Westefer v. Snyder, 422 F.3d 570, 574 (7th Cir. 2005). The district court’s directive and
Robinson’s response suggest that Robinson filed his Bivens complaint only as a placeholder,
in response to the court’s sua sponte deadline, because he feared the district court would
permit prison officials to destroy the evidence he needed to pursue his intended claim, a
negligence action under the FTCA. In effect, Robinson wanted all along to bring a
negligence suit but was forced into bringing a potentially frivolous Bivens action because
his FTCA claim would have been premature. See McNeil, 508 U.S. at 109.

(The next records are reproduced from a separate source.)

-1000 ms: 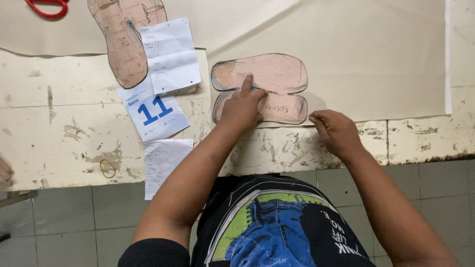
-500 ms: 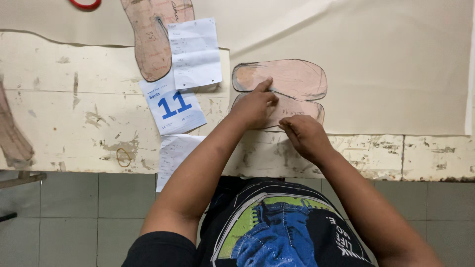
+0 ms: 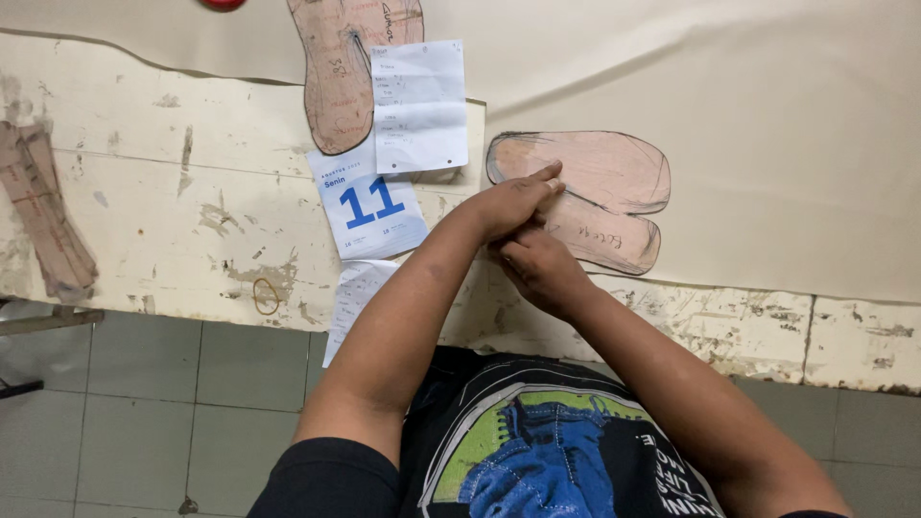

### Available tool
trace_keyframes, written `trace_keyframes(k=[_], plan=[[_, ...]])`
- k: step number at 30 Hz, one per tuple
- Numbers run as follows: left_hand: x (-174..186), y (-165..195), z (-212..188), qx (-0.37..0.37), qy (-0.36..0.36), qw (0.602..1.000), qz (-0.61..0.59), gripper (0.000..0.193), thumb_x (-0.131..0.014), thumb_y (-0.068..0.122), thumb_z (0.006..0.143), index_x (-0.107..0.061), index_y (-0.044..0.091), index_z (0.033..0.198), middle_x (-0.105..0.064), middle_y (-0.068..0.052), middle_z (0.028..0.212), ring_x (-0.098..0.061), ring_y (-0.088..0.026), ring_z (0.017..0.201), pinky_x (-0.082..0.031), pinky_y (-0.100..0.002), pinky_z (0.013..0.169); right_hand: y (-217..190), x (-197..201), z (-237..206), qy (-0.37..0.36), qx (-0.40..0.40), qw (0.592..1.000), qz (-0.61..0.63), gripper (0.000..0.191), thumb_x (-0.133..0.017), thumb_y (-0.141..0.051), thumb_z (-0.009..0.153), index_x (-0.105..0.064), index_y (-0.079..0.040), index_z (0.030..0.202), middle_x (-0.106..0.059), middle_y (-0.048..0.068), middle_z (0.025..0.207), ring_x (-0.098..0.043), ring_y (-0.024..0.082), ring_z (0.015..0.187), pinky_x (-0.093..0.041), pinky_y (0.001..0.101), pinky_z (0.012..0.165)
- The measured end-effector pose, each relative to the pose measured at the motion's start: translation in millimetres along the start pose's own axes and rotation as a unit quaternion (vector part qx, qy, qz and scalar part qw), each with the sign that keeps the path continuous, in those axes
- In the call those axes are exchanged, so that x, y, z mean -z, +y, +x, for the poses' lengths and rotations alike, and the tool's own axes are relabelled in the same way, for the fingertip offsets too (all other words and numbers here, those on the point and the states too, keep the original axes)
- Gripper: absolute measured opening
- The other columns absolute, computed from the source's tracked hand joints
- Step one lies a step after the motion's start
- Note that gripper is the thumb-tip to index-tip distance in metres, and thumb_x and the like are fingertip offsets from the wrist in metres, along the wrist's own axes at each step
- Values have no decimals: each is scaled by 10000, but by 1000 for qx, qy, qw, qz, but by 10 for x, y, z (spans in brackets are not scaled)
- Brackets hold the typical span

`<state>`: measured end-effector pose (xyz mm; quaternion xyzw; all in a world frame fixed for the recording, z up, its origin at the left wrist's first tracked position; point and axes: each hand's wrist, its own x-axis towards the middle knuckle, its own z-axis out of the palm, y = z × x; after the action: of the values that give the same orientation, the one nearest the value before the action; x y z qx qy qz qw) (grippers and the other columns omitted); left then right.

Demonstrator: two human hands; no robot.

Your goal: The person uses red-handled scissors to cut a large piece of light-colored fabric along a marked line. After cutting, the person arranges several cardboard shoe-pattern templates on the table and uses a pencil to trace their outlines onto the fabric.

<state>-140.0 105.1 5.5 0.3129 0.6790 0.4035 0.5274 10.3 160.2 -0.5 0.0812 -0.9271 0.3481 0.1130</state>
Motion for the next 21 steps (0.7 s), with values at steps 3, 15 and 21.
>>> trace_keyframes(k=[3,15,21], plan=[[-7,-94,67,44,2,999,24,621,-367,418,1018,-362,218,1606,-520,-71,1521,-683,-251,1109,-479,-326,1063,0,-24,37,2,-5,1000,0,120,-692,-61,897,-678,-42,1014,-655,165,995,-636,360,945,-530,451,818],[-386,-386,-133,-98,181,964,167,843,-750,122,843,-265,182,1530,-566,-158,1373,-685,-335,1022,-515,-458,991,463,648,-245,192,-295,930,104,215,-635,-160,1043,-693,15,1153,-766,114,1008,-735,156,928,-579,292,821],[-448,-337,-157,-125,201,957,166,883,-789,129,790,-274,168,1507,-489,-129,1532,-717,-292,923,-531,-456,953,508,618,-101,154,-329,921,144,234,-615,-186,1040,-702,-7,1163,-779,98,1027,-739,141,930,-587,275,819]])
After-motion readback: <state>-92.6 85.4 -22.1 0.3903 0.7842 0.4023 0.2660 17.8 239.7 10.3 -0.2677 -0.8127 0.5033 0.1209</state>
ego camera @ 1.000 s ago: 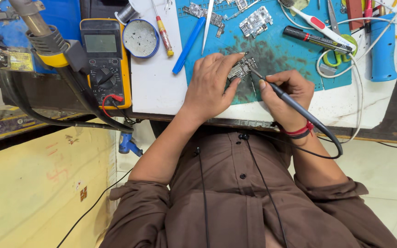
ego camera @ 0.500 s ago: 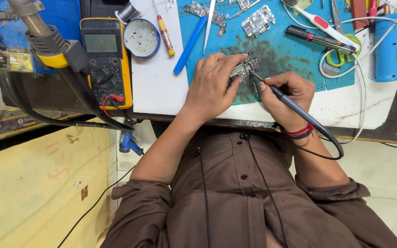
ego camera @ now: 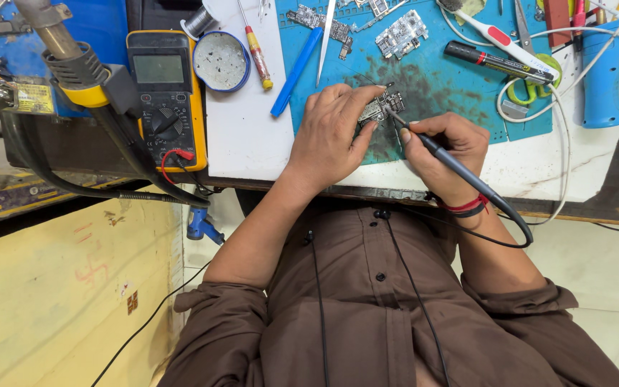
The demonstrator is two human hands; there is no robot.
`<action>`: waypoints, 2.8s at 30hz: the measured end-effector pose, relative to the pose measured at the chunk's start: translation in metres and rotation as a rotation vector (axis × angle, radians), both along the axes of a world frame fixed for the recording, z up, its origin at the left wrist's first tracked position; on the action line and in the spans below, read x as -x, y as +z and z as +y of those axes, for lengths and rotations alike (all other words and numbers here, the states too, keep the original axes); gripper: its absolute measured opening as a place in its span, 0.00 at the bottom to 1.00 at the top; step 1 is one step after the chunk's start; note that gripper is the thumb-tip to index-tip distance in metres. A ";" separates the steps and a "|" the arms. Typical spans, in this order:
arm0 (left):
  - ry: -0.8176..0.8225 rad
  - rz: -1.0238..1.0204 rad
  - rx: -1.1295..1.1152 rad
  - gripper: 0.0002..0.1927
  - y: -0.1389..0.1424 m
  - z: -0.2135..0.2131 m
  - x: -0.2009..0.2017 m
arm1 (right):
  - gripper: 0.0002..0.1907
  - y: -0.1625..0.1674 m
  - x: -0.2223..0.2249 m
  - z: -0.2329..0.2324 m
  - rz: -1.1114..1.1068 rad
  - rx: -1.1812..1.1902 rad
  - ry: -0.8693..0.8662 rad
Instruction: The person uses a soldering iron to apply solder to multiple points on a small circuit board. They hold the board with one hand and the soldering iron with the other, occasionally repositioning the board to access different areas.
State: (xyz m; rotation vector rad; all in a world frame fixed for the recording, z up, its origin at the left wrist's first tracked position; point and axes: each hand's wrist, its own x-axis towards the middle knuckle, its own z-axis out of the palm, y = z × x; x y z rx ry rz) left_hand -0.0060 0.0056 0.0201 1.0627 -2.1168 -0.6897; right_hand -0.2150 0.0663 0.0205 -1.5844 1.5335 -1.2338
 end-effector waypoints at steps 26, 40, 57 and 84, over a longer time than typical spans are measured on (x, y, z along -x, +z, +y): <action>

We conclude that the district court erred when it required Robinson to file a
complaint within 21 days, effectively moving up the statute of limitations and creating an
impossible situation for a prisoner who was dependent on the prison-review system for
proper exhaustion. Robinson’s petition to preserve evidence was an entirely legitimate
request given the circumstances, see Nissei Sangyo Am., Ltd. v. United States, 31 F.3d 435, 440
(7th Cir. 1994); Deiulemar Compagnia di Navigazione v. M/V Allegra, 198 F.3d 473, 484 (4th Cir.
1999), and his decision to invoke Rule 27 did not give the district court authority to then
compel Robinson to file his planned lawsuit prematurely. We therefore VACATE the order
dismissing Robinson’s complaint and REMAND for further proceedings consistent with
this order. The district court shall permit Robinson to amend his complaint to flesh out the
allegations of his Bivens claim and, if feasible at this time, to add his FTCA claim. The
district court shall also ensure that prison officials do not destroy the videotaped evidence
until both the constitutional and statutory claims have been fully litigated.